Les travailleurs d'hôtellerie à Vancouver refusent
de reculer dans leur lutte pour leurs emplois

Il y a de nouveaux développements dans la lutte des travailleurs de plusieurs hôtels de Vancouver pour que les travailleurs mis à pied à la suite des fermetures liées à la pandémie puissent retrouver leur emploi à mesure que les hôtels rouvrent leurs portes. La section locale 40 de Unite Here a annoncé le 20 janvier qu'un recours collectif avait été déposé contre Pan Pacific Vancouver au nom des travailleurs qui ont été injustement congédiés pendant la pandémie de COVID-19. Le recours a été intenté par un travailleur qui a travaillé à l'hôtel pendant 24 ans avant d'être congédié, avec des dizaines d'autres travailleurs, au mois d'août 2020. Au moment de déposer le recours, les travailleurs de Pan Pacific n'étaient pas syndiqués mais, tout au long de leur lutte, ils ont été appuyés par les travailleurs syndiqués d'autres hôtels de Vancouver, dont la plupart sont représentés par la section locale 40 de Unite Here. Le Pan Pacific est un hôtel de luxe du bâtiment est du Centre des congrès de Vancouver, qui appartient à une filiale de Westmont Hospitality Group. Westmont est une des plus grandes chaînes d'hôtellerie privées au monde.
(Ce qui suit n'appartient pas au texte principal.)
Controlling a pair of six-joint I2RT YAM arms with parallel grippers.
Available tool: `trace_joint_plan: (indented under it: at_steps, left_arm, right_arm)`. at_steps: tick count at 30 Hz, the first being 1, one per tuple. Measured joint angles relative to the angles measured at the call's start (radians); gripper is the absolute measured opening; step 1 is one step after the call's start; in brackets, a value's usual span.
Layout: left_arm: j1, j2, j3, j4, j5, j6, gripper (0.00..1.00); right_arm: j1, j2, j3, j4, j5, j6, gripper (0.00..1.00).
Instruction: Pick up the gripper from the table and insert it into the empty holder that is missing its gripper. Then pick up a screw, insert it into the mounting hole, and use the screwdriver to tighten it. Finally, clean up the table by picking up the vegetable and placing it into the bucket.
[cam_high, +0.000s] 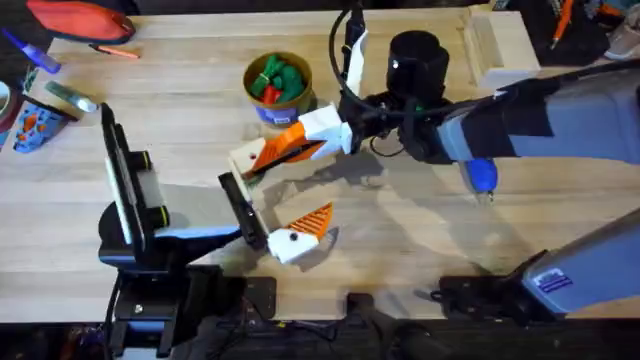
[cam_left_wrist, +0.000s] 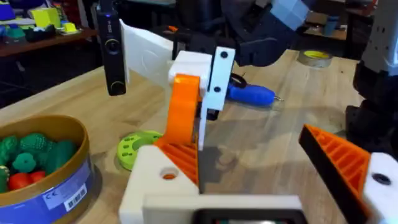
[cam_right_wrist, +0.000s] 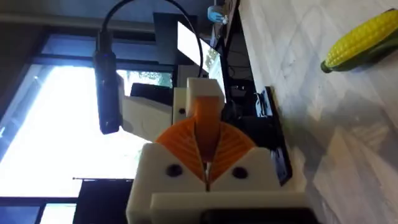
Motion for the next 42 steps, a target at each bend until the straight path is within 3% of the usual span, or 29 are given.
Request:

Dans un communiqué de presse du 20 janvier, la porte-parole de la section locale 40 de Unite Here, Michelle Travis, dit : « Au début de la pandémie, les gestionnaires de l'hôtel ont concocté un plan visant à réduire de façon draconienne leur personnel, de 450 travailleurs à 80, et de congédier les autres. Plutôt que d'aviser les travailleurs de leurs intentions, la compagnie a fait parvenir des messages aux travailleurs à plusieurs reprises, nourrissant chez eux le faux espoir qu'elle avait l'intention de les reprendre. Pan Pacific a commencé à éliminer du personnel en grappe, sans raison et sans avis. La poursuite allègue que l'hôtel aurait agi ainsi pour éviter les dispositions sur les licenciements collectifs prévues dans la Loi sur les normes d'emploi qui exige des avis préalables et des indemnités plus importantes pour les travailleurs. Entre les différents licenciements, l'hôtel a offert aux travailleurs 250 $ pour la signature d'un contrat en vertu duquel leur statut régulier à temps plein était éliminé et les travailleurs devenaient occasionnels et sur appel et perdaient leur indemnité de départ. Les travailleurs qui ont refusé de signer l'entente sont parmi ceux qui ont été congédiés. »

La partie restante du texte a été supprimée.